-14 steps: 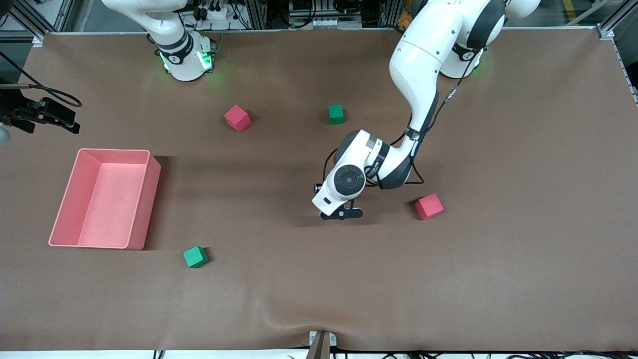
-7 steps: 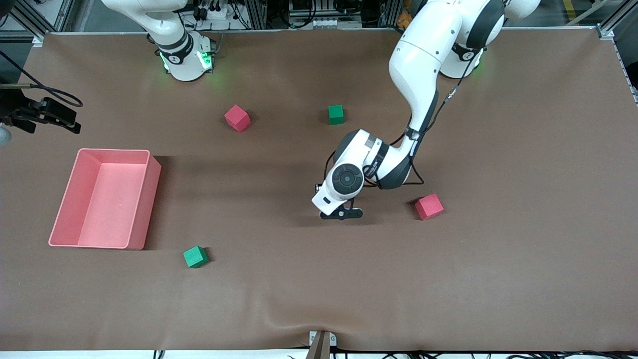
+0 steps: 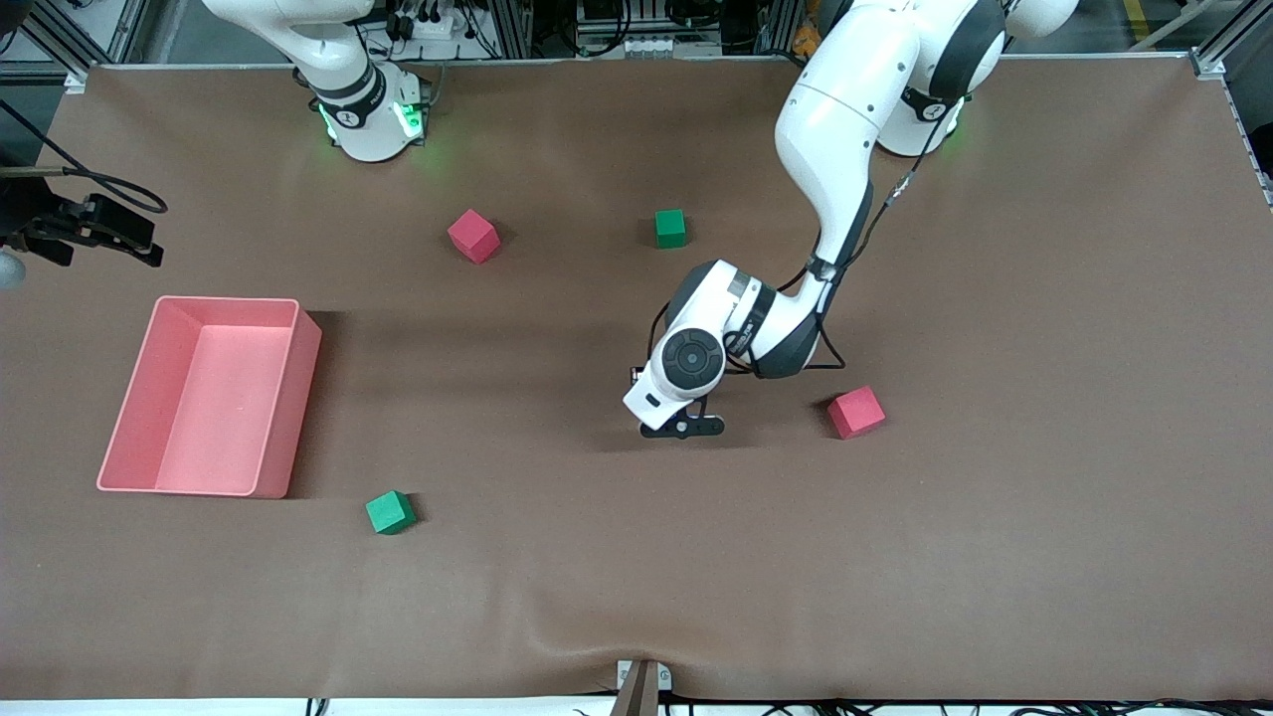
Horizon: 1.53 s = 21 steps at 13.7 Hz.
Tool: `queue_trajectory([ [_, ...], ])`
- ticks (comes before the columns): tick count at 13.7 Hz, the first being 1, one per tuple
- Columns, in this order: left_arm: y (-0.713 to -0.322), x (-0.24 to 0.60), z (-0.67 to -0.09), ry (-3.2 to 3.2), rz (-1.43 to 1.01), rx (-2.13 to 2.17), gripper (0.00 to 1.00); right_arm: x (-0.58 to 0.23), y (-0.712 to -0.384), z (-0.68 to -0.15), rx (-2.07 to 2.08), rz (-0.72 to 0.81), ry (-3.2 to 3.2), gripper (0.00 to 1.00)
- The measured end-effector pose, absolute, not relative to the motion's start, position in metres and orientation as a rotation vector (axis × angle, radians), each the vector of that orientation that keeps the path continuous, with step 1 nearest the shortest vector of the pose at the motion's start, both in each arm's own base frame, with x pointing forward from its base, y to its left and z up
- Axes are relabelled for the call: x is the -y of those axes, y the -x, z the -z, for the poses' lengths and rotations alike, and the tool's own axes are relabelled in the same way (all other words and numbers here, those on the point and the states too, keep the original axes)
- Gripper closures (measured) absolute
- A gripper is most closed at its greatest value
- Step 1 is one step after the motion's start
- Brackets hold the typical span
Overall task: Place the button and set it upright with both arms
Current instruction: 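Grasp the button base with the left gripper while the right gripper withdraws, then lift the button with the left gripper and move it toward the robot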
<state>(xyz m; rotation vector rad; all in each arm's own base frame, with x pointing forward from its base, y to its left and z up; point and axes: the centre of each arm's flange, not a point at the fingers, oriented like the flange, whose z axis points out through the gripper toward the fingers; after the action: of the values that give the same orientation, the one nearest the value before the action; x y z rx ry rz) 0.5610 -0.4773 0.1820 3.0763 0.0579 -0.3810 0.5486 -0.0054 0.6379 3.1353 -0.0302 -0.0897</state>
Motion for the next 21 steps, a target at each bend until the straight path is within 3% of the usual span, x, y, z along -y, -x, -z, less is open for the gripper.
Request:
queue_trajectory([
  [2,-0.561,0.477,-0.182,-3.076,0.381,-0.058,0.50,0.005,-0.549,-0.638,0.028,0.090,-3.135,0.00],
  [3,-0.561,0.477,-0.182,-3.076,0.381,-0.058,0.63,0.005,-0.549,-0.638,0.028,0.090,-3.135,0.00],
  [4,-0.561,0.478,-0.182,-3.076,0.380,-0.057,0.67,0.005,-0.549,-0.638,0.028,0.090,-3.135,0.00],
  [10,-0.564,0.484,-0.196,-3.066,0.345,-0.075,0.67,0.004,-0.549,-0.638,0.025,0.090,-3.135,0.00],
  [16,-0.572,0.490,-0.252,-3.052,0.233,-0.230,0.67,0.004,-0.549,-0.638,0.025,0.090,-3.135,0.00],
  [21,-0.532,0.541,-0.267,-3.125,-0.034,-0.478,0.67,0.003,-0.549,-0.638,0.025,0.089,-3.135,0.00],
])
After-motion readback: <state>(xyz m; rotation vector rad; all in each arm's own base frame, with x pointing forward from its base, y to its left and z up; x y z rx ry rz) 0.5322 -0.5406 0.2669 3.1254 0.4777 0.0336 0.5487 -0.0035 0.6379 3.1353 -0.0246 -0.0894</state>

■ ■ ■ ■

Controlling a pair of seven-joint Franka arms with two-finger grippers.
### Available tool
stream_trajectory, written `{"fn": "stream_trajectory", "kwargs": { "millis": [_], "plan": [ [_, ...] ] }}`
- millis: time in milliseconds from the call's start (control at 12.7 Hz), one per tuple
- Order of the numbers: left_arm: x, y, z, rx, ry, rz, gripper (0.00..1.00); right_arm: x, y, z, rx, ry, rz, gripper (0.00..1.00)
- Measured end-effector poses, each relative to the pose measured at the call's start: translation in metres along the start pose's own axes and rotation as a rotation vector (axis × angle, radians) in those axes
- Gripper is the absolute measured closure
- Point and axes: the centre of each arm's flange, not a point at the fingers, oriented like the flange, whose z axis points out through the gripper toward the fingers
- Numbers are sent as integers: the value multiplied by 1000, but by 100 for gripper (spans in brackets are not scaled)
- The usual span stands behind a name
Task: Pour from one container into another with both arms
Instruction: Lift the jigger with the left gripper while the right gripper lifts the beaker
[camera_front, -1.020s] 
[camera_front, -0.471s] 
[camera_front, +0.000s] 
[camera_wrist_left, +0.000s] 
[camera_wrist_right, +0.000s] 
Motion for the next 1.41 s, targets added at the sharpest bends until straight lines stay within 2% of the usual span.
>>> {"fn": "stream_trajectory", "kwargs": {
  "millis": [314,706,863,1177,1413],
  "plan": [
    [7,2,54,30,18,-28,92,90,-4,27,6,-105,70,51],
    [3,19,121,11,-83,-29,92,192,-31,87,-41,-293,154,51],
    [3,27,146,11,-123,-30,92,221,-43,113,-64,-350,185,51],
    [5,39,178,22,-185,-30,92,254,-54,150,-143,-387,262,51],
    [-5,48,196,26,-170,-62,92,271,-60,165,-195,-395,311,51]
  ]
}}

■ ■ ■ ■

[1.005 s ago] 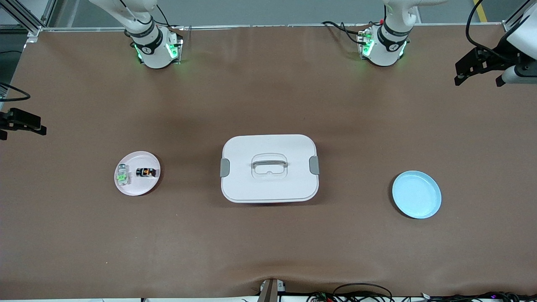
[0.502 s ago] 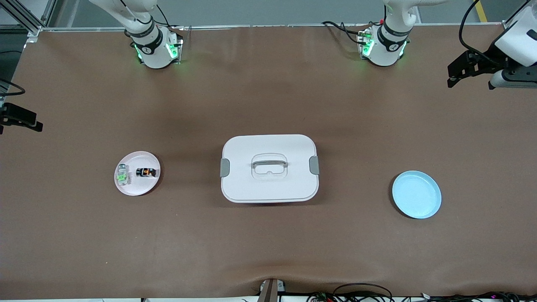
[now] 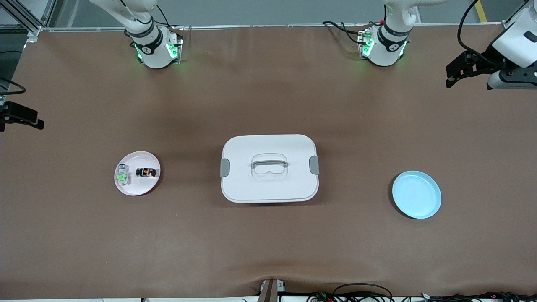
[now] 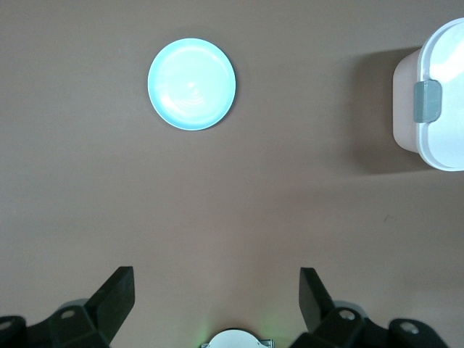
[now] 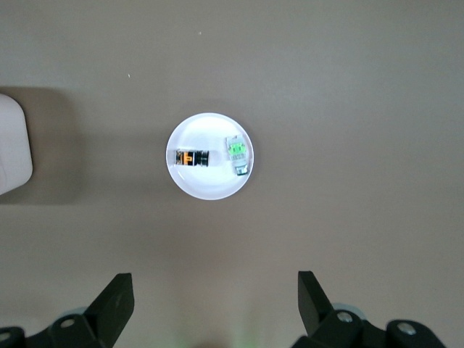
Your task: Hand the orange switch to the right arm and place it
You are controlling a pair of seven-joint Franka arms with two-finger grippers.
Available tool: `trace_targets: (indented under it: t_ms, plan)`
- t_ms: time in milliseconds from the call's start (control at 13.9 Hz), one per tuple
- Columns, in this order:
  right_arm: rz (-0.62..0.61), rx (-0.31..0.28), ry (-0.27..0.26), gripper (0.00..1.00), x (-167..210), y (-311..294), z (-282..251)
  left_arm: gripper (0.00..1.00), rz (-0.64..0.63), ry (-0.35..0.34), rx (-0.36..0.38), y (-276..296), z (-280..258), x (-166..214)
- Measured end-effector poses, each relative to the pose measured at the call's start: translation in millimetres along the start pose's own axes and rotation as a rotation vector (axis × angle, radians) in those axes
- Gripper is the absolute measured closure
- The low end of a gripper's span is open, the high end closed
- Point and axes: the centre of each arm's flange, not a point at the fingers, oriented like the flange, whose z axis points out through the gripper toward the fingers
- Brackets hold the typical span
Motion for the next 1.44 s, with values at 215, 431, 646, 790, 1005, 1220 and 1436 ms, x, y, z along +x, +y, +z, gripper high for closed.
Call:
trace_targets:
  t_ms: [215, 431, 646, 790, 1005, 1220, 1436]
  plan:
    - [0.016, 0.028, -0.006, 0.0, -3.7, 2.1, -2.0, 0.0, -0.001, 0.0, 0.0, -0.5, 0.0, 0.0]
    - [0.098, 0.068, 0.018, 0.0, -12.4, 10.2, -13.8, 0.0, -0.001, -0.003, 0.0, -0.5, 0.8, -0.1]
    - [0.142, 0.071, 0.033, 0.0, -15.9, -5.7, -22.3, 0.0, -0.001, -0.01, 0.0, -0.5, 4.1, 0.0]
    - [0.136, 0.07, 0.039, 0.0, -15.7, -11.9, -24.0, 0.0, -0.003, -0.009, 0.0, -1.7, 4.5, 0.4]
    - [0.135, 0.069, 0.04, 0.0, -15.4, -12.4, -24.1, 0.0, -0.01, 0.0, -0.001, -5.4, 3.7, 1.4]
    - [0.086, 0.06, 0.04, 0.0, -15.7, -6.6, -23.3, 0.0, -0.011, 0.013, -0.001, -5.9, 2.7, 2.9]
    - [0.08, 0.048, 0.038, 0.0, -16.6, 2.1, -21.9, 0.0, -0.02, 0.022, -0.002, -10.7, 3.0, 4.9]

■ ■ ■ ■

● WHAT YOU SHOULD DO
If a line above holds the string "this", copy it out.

● EXERCISE OUTPUT
- Columns, in this order: left_arm: y (-0.713 to -0.322), x (-0.24 to 0.60), z (-0.67 to -0.09), ry (-3.2 to 3.2), rz (-1.43 to 1.01), rx (-2.13 to 2.17), gripper (0.00 to 1.00); right_arm: x (-0.58 to 0.23), y (-0.712 to -0.384), z (-0.68 to -0.15), rx (-2.07 to 2.08), rz (-0.72 to 0.81), ry (-3.2 to 3.2), gripper (0.00 to 1.00)
- Columns, in this order:

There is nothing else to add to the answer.